[DATA EXTRACT]
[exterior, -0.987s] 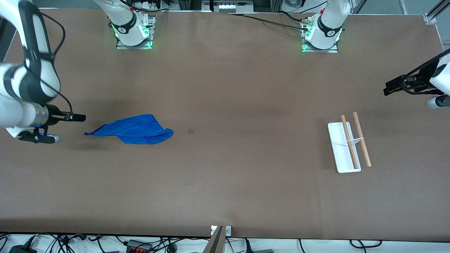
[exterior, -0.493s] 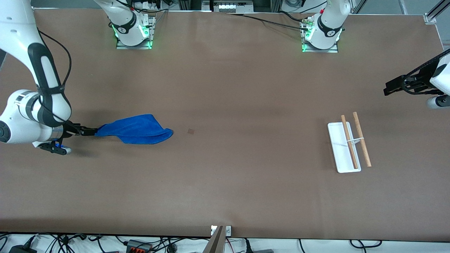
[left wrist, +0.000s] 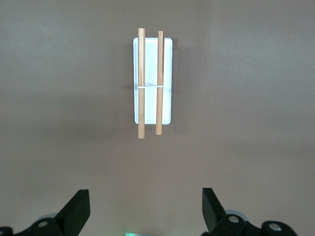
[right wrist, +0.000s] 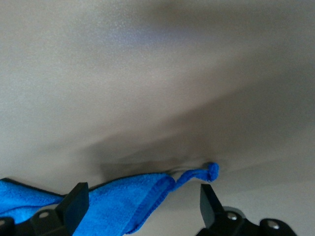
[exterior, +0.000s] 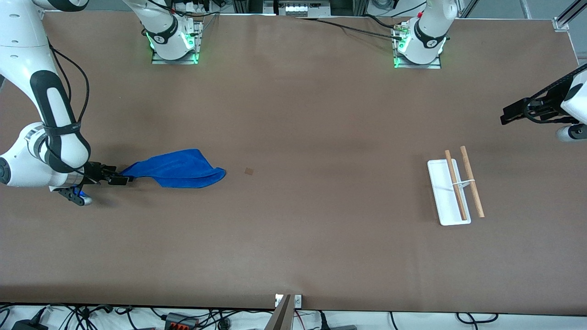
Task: Pass towel and hang on rack
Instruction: 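Close the right gripper on the towel corner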
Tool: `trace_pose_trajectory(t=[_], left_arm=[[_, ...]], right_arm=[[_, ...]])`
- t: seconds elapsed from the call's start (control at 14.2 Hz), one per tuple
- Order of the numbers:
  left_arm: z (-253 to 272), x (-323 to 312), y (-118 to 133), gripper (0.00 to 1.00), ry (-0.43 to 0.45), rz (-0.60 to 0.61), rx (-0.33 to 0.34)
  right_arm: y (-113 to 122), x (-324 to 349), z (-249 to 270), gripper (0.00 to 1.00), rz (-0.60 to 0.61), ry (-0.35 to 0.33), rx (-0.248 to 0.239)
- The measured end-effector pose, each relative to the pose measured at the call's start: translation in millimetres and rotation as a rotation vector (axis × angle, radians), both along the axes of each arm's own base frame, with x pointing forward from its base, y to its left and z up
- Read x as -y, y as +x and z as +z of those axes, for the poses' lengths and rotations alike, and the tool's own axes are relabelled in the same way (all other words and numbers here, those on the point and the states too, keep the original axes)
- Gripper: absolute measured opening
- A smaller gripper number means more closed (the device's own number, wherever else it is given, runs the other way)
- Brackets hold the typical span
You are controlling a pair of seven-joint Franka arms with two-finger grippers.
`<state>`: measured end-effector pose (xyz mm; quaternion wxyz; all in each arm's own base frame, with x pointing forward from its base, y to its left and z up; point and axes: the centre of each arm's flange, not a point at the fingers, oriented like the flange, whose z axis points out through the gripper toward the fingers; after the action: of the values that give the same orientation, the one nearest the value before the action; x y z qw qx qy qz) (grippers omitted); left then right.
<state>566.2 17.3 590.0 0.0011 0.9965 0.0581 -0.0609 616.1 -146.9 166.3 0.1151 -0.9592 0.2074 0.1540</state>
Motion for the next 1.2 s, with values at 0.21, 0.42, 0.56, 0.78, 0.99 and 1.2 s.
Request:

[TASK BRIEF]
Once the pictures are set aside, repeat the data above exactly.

[SOLUTION TO THE EXERCISE]
[exterior, -0.987s] 
[exterior, -0.493s] 
[left wrist, +0.000s] 
[right wrist, +0.000s] 
[exterior, +0.000s] 
Task: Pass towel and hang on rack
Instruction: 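Close the right gripper on the towel corner
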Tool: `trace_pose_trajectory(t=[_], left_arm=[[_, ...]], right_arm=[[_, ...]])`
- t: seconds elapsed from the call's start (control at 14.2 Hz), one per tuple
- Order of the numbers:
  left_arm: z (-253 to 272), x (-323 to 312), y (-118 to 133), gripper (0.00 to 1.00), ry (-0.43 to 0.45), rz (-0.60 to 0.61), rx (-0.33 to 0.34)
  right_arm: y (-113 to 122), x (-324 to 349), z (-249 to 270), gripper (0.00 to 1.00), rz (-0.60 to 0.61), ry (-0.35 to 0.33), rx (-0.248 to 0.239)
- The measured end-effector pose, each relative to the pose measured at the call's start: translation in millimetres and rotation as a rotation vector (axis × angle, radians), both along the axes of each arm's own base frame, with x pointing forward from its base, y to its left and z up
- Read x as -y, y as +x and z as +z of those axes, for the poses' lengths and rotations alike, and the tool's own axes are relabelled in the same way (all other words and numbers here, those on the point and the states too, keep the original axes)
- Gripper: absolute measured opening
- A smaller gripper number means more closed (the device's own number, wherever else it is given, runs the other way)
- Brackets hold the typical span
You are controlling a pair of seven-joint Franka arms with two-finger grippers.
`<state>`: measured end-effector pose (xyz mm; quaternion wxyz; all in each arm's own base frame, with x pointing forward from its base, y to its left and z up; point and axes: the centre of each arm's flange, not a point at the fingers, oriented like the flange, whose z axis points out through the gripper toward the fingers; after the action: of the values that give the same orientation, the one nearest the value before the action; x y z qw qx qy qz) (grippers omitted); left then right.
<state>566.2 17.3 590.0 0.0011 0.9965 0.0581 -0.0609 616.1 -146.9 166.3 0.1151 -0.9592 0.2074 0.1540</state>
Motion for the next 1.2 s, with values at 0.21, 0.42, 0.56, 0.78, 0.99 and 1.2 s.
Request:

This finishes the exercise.